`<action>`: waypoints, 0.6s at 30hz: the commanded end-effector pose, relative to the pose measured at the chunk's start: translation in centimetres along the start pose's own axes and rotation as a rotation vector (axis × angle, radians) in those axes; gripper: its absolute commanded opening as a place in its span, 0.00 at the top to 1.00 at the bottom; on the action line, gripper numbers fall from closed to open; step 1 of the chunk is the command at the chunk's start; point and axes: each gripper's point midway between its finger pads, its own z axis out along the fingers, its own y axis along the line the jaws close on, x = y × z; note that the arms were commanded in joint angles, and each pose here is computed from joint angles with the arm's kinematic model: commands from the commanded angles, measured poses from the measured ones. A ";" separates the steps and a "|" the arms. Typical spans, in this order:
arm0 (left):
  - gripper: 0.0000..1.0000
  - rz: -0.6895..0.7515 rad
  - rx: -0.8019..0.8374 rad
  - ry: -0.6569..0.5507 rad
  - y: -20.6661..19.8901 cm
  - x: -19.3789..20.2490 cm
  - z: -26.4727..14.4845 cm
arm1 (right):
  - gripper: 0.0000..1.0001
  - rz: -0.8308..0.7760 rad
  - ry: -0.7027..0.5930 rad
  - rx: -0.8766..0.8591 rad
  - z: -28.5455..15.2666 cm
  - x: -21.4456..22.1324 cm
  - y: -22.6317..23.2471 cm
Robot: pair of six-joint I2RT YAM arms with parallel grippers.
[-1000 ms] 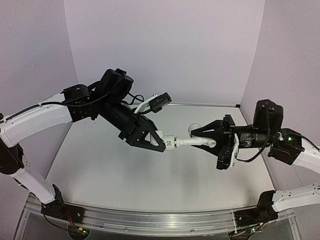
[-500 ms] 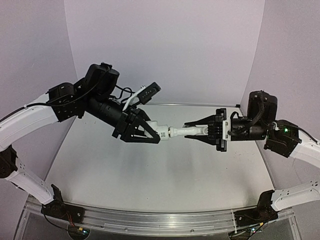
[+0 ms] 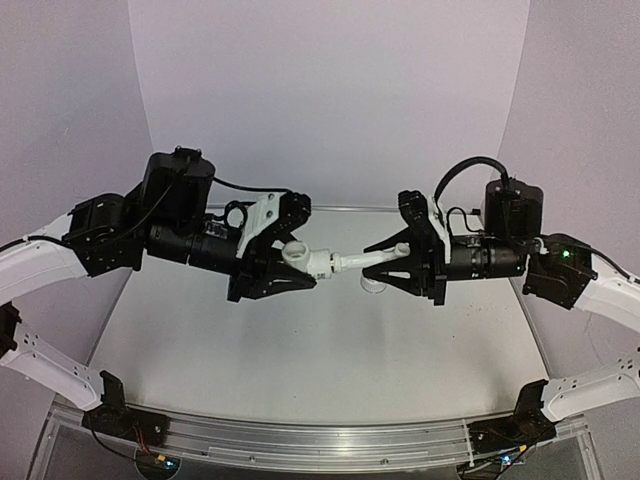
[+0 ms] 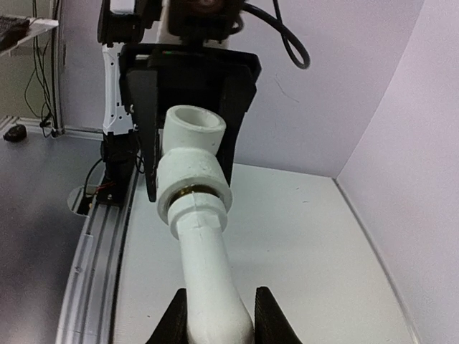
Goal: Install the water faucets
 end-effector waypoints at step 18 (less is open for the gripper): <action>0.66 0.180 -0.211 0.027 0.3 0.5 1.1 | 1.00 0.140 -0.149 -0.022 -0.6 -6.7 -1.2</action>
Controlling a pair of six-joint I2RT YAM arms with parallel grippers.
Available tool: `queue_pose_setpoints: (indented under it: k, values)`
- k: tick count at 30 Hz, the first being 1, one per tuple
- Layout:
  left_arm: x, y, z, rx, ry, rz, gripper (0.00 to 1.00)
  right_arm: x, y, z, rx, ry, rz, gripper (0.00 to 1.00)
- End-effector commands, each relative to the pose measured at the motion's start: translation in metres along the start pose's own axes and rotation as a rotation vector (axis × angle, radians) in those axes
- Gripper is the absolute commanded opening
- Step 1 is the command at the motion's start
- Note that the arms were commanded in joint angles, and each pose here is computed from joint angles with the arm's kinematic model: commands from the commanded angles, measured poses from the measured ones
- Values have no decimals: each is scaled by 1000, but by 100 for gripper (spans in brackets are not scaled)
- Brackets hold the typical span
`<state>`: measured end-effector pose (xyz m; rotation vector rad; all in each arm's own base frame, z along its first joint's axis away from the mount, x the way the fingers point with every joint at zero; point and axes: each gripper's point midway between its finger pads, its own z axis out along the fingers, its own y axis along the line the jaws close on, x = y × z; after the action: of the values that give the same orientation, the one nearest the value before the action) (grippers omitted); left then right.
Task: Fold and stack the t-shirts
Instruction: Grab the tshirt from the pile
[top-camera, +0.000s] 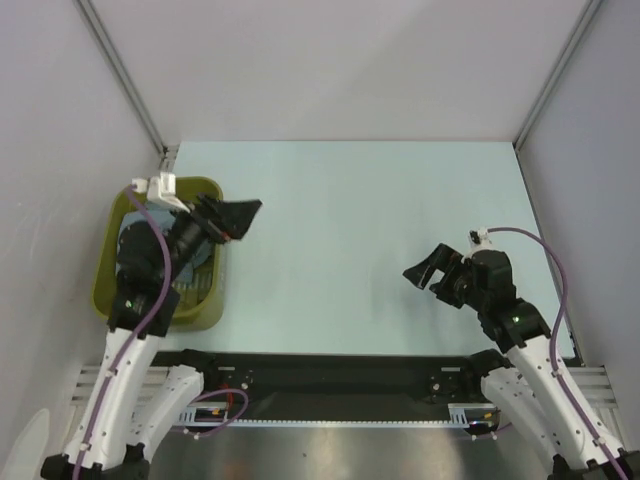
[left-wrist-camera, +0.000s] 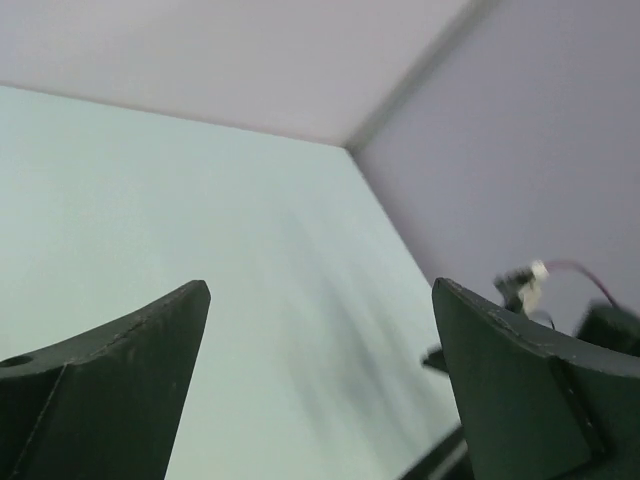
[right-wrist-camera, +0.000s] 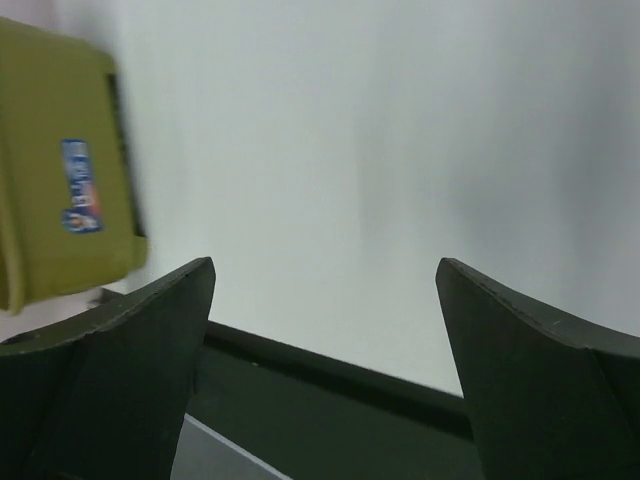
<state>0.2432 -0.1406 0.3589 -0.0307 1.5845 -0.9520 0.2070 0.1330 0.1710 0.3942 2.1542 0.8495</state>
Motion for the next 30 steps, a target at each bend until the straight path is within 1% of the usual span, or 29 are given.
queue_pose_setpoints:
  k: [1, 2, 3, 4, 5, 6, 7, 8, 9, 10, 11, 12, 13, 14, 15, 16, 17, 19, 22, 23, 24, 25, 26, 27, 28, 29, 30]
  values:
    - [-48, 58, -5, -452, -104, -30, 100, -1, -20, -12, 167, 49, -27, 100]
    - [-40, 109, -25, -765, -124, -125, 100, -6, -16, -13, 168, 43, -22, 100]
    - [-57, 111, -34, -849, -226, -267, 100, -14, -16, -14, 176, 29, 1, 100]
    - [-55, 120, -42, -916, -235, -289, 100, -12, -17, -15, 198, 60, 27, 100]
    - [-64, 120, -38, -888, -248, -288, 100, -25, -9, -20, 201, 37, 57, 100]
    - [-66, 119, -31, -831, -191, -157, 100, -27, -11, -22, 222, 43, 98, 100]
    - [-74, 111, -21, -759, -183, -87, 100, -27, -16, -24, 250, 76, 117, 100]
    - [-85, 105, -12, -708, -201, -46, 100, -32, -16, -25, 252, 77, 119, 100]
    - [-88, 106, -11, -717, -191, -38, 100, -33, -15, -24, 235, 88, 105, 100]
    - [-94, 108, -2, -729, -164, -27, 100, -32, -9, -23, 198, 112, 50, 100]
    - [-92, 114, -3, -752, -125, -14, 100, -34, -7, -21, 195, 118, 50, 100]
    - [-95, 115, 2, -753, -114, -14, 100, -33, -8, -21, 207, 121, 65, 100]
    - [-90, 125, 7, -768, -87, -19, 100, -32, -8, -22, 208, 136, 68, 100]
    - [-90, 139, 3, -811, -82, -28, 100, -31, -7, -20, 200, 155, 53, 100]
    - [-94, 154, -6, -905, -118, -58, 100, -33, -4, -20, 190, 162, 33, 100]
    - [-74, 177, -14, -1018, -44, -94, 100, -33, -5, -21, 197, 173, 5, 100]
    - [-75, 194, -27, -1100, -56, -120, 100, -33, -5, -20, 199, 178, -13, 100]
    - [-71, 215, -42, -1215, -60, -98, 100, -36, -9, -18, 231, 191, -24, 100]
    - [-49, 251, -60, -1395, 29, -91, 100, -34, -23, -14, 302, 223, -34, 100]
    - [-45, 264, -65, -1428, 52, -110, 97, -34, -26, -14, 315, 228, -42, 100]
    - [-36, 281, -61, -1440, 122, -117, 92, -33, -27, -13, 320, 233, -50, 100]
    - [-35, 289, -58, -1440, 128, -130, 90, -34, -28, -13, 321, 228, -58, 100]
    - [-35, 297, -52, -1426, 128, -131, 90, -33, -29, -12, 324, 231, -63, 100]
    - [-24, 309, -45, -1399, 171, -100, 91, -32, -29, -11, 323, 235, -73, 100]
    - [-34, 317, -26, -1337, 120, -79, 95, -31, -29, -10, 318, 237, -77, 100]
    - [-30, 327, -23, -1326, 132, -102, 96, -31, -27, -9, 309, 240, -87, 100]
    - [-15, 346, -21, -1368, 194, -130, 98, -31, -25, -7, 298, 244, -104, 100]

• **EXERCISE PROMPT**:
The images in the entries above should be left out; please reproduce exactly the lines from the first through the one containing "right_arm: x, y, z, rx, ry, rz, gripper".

• **RESPONSE FOR THIS EXERCISE**:
`<action>`: waypoints, 0.6s at 30hz: the commanded end-effector pose, relative to the pose measured at the chunk's start: translation in centimetres along the start pose's own axes and rotation as a rotation vector (axis × angle, radians) in those axes; gripper: its absolute commanded opening as a place in its span, 0.00 at the top to 1.00 at the bottom; on the action line, gripper numbers fall from closed to open; step 1 of the chunk is the command at the chunk's start; point and axes: each gripper's point midway between its finger pads, its own z axis out along the fingers, its own y axis along the line the jaws close on, x = y × z; note that the arms were commanded in joint angles, and each pose here is computed from joint angles with the arm's kinematic model: commands from the commanded angles, measured poses from the measured ones. A ";" separates the steps and a "|" the arms. Typical spans, in this order:
arm0 (left):
  - gripper: 0.0000..1.0000
  - rz: -0.6895..0.7515 rad
  - rx: -0.8019..0.8374 rad
  - ry: -0.6569..0.5507 rad
  - y: -20.6661..19.8901 cm
  - x: -19.3789..20.2490 cm
  - z: -26.4727..14.4845 cm
arm1 (right):
  - gripper: 0.0000..1.0001
  - rz: -0.8308..0.7760 rad
  - ry: -0.7027..0.5930 rad
  - rx: -0.8766..0.8591 rad
  - z: -28.5455..15.2666 cm
  - x: -21.4456..22.1324 cm
  - y: -22.6317..23.2471 cm
Robot: pair of six-joint I2RT YAM arms with parallel grippers.
[-1000 ms] 
[-500 ms] 
[+0 ms] 
[+0 ms] 
Goal: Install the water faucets
 end-effector waypoints at step 18 (less is open for the gripper): <action>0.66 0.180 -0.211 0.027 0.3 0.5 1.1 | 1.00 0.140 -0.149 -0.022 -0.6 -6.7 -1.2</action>
Controlling a pair of six-joint I2RT YAM arms with parallel grippers.
Available tool: `queue_pose_setpoints: (indented under it: k, values)`
- k: tick count at 30 Hz, the first being 1, one per tuple
- Layout:
  left_arm: x, y, z, rx, ry, rz, gripper (0.00 to 1.00)
  right_arm: x, y, z, rx, ry, rz, gripper (0.00 to 1.00)

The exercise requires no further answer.